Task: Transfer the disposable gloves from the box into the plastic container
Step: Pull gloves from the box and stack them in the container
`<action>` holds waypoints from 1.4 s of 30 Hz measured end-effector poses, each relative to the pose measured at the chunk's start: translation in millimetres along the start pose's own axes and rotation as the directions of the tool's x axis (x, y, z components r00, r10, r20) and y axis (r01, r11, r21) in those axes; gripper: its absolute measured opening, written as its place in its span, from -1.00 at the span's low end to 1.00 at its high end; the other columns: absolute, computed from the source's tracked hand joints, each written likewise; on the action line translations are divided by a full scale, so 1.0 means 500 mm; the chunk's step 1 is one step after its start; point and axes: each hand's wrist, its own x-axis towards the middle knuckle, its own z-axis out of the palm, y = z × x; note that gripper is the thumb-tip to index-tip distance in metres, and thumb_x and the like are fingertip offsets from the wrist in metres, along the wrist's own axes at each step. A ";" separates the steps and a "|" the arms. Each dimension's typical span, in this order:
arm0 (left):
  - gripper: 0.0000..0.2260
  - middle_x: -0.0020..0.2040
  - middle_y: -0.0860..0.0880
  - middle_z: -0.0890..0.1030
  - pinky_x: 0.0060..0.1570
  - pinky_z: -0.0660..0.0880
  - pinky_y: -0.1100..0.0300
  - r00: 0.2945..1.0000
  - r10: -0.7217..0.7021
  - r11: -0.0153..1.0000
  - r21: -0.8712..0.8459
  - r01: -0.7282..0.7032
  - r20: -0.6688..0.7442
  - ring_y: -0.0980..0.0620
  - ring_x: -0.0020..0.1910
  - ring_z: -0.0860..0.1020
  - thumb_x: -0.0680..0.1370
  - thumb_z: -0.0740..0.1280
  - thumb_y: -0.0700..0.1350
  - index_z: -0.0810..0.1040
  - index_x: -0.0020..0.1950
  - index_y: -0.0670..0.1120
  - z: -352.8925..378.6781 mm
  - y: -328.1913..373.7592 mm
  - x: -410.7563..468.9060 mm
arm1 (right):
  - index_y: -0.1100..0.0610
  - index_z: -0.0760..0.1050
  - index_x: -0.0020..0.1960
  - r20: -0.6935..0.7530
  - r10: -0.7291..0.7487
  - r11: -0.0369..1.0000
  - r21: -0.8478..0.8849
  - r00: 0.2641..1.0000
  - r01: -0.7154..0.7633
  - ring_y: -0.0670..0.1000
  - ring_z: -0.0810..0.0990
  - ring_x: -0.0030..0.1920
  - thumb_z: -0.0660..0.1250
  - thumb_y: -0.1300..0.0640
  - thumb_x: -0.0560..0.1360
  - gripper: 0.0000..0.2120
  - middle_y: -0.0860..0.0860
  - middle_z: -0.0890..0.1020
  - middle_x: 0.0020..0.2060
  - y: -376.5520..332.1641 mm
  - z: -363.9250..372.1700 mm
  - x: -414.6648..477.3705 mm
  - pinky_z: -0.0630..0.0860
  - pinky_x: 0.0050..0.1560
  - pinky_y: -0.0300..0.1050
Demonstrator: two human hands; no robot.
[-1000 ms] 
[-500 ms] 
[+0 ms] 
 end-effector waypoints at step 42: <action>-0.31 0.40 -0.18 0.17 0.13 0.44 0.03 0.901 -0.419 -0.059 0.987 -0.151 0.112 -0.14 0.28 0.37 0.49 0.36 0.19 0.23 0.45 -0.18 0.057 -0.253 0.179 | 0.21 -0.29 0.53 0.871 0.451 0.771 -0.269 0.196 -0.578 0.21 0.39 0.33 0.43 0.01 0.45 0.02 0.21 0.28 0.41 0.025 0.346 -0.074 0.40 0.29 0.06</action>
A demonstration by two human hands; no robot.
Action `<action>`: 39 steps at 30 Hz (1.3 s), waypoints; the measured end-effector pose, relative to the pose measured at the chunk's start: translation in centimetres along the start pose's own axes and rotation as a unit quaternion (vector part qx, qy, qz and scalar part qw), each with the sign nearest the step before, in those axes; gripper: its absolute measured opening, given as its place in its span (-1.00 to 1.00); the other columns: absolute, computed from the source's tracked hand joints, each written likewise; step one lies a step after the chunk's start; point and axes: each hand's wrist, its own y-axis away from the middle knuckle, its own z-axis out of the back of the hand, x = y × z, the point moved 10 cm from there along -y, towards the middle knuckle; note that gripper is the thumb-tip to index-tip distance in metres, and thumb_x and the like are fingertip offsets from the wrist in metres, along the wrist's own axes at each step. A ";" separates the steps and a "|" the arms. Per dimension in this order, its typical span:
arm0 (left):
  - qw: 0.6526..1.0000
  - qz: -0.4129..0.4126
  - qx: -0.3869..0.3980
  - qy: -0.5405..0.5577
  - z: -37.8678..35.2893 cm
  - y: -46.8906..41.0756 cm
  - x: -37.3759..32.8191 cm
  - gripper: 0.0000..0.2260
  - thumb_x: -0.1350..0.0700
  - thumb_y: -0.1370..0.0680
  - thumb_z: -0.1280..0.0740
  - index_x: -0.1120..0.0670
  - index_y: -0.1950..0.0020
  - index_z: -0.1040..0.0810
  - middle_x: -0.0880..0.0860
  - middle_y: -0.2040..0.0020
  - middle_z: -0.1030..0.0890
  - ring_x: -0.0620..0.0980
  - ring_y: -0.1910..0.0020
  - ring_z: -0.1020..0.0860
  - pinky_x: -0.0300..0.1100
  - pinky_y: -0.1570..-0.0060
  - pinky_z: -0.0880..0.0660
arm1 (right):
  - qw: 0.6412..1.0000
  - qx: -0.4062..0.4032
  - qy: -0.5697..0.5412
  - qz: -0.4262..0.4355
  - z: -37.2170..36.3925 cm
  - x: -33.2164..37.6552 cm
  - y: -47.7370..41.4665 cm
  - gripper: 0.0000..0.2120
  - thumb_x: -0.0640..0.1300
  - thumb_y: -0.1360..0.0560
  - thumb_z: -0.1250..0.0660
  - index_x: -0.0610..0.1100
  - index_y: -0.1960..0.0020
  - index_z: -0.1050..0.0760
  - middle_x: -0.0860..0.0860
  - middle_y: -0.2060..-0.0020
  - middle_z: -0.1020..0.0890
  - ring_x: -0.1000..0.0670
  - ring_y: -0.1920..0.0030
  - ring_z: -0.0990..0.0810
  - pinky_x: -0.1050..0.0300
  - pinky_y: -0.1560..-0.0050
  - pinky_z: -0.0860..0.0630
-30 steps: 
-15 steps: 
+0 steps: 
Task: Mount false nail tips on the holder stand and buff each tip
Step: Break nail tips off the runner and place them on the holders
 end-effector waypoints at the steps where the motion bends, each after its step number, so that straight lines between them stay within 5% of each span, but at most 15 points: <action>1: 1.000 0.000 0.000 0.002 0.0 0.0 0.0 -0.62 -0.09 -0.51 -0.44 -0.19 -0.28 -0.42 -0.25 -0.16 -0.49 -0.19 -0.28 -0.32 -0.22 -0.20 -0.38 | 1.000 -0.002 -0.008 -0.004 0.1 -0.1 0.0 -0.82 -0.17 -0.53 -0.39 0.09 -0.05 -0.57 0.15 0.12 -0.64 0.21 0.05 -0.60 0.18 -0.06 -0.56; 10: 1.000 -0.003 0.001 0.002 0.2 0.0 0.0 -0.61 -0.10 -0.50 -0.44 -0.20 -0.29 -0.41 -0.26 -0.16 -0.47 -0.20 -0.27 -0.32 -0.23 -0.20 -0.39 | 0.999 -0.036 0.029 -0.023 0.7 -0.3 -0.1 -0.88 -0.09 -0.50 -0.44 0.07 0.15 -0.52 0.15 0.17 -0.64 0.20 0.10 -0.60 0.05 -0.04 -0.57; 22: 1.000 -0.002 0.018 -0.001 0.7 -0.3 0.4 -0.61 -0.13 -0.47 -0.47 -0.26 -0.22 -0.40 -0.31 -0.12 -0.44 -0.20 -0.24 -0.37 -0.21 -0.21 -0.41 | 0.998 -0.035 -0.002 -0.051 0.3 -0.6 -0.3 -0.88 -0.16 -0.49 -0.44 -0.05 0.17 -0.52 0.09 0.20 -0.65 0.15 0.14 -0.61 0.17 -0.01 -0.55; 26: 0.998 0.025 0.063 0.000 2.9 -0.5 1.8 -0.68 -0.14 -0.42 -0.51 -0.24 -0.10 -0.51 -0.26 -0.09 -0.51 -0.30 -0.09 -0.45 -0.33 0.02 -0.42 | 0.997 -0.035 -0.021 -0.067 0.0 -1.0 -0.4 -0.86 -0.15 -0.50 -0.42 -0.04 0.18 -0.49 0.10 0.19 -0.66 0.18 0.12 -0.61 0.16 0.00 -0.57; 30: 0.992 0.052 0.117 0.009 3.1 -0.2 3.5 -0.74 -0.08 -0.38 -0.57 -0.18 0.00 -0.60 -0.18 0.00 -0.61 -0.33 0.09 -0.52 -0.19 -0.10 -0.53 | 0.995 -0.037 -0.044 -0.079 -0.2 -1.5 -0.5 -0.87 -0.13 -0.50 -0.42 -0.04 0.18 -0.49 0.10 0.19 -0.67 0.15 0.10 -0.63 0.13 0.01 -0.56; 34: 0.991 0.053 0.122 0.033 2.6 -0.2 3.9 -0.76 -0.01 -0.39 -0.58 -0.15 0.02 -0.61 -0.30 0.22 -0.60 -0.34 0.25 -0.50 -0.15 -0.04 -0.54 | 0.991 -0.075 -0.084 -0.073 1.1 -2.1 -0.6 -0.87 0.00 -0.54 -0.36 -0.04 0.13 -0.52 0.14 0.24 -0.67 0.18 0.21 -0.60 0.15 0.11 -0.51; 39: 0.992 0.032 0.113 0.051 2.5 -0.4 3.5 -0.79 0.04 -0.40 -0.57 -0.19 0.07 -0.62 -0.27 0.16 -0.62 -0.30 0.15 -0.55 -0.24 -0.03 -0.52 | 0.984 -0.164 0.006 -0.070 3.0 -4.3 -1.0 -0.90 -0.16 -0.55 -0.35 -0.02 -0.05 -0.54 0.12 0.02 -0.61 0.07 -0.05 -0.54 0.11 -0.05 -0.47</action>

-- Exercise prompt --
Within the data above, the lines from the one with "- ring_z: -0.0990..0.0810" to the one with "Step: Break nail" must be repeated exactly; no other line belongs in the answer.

-- Answer for the task --
  - ring_z: -0.0990..0.0810
  - pinky_x: -0.1050..0.0300
  - pinky_y: -0.1560..-0.0050
  - pinky_z: -0.0860..0.0630
-30 steps: 
-15 steps: 
+0 steps: 
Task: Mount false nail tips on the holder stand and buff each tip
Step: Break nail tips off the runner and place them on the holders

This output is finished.